Their name is derived from their first ruler Ali bin Mahdi who was born in Tihama. Ali bin Mahdi in his turn, traced his ancestry back to the ancient kings of Himyar. He was a religious and wide-travelled figure who performed the hajj every year and met scholars from all over the Muslim world. In 1136–1142 Ali bin Mahdi propagated his religious ideas in the Tihama lowland which at that time was ruled by the Najahids of Zabid. The Najahid queen 'Alam was initially attracted by his teachings and even exempted him and his followers from paying the kharaj. Building up a power base, he gathered an army in 1143 and attacked his benefactors. He made efforts to conquer the town al-Kadrā north of Zabid. This, however, failed. Ali and his followers withdrew to the mountains but were allowed back to the Najahid realm in 1146 at the insistence of queen 'Alam. After the death of the queen in 1150 a devastating war flared up between the Mahdids and Najahids. Ali subsequently tried to reach his aims by means of intrigues, undermining the Najahid regime which at this time was dominated by wazirs. His ambitions led to the murder of the leading Najahid figure Surūr al-Fātikī in 1156. The people of Zabid called in assistance from the Zaidiyyah imam al-Mutawakkil Ahmad in 1158 to meet the acute threat from the Mahdids, and promised to acknowledge him as their lord. The last Najahid ruler, al-Fatiq III, was murdered soon after by the imam or by his own guards. The imam, however, was unable to remain in Zabid for long and withdrew. Ali bin Mahdi established himself in the city but died soon after, in 1159.

===Mahdid rule===
Ali bin Mahdi was succeeded by his son Mahdi bin Ali, possibly co-ruling with his younger brother Abd an-Nabi. The sons of Ali consolidated the power relations in the Tihama. An advantageous peace was concluded with the Zurayids of Aden. At the same time the Mahdids attacked other areas in the south such as Lahij and Abyan in order to gain plunder. Mahdi bin Ali died in 1163 and his brother Abd an-Nabi gained full control. He was reputed as an exceedingly strict lord who imposed death penalty for anyone opposing his teachings, and for wine drinking, singing and illicit sexual intercourse (although other sources suggest that he was himself a drunkard and womanizer). He upheld egalitarian principles of common property within the community. Muslim historians usually denounce him as a half-crazed robber with world-ruling ambitions.

===Ayyubid conquest===
Abd an-Nabi carried on the expansive policy of the dynasty, attacking the Sulaymanids in northern Tihama whose territories were annexed. The cities Ta'izz and Ibb fell in 1164 and Aden was besieged in the same year. The Zurayids of Aden allied with the Hamdanid sultan of San'a in 1172. Together they managed to defeat the Mahdid forces in 1173. Abd an-Nabi withdrew to Zabid. Shortly after these events, the Ayyubid prince Turan Shah led an expedition to southern Arabia. One of the motives of the Ayyubids to invade Yemen was reportedly the stance of the Mahdids who were considered heretics and associated by outsiders with the Kharijites. Moreover, they had stopped mentioning the Abbasid caliph in the Friday prayer, making them a legitimate object of conquest. Turan Shah found a willing ally in the Sulaymanids, whose ruler had been slain by the Mahdids nine years previously. The Ayyubid troops quickly overran the bulk of Yemen and took Zabid on 13 May 1174. The city was looted and Abd an-Nabi and his brother Ahmad were taken prisoners. Both of them were strangulated in 1176, probably due to an attempt to revive Mahdid rule, and with them the brief era of the Mahdids came to an end.

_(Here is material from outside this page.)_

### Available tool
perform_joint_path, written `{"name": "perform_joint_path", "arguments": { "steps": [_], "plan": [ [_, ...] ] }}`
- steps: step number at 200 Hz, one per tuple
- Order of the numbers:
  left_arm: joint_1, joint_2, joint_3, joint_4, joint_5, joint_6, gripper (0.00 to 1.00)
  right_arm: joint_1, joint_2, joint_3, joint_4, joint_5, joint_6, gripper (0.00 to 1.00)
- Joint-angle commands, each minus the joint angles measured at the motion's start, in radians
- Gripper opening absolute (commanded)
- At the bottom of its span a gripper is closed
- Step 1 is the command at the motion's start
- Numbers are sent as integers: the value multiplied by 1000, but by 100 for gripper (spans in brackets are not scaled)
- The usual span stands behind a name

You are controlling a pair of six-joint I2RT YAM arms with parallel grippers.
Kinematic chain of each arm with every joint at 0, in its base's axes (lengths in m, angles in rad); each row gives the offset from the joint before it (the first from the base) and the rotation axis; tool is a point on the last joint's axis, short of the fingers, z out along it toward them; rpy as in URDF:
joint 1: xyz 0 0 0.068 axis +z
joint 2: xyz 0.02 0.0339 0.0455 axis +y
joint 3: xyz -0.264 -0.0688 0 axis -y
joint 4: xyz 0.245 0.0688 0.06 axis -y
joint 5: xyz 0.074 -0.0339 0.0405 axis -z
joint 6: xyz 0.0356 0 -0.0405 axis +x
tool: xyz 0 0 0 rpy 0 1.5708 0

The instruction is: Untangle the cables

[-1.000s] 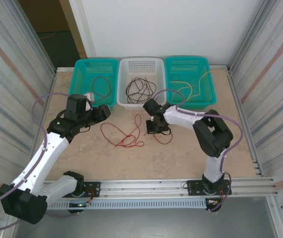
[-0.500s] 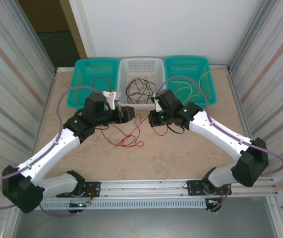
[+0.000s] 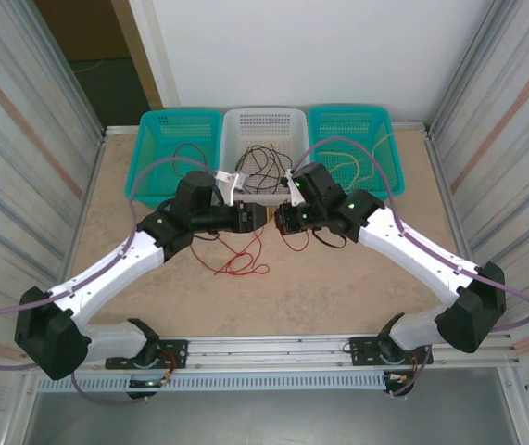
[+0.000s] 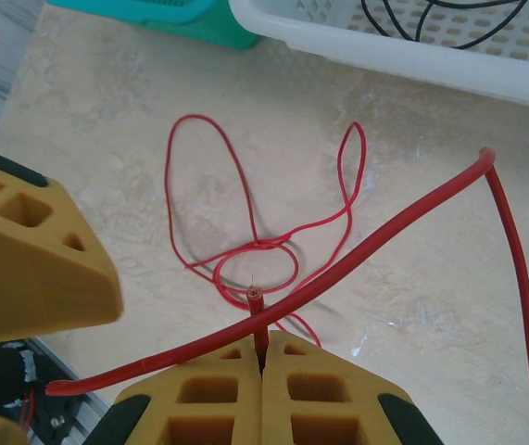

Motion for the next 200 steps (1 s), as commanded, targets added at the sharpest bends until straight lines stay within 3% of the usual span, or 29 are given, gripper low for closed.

The Mahdids were, after the Hamdanid sultans, the Zurayids and the Sulaymanids, the fourth Yemeni dynasty that was superseded by the Ayyubids.

==Literature==
- Smith, G. Rex (1987). "Jemen. 3000 Jahre Kunst und Kultur des glücklichen Arabien"
- G. Rex Smith, The Ayyubids and early Rasulids in the Yemen, Vols. I-II, London: Gibb Memorial Trust 1974–1978.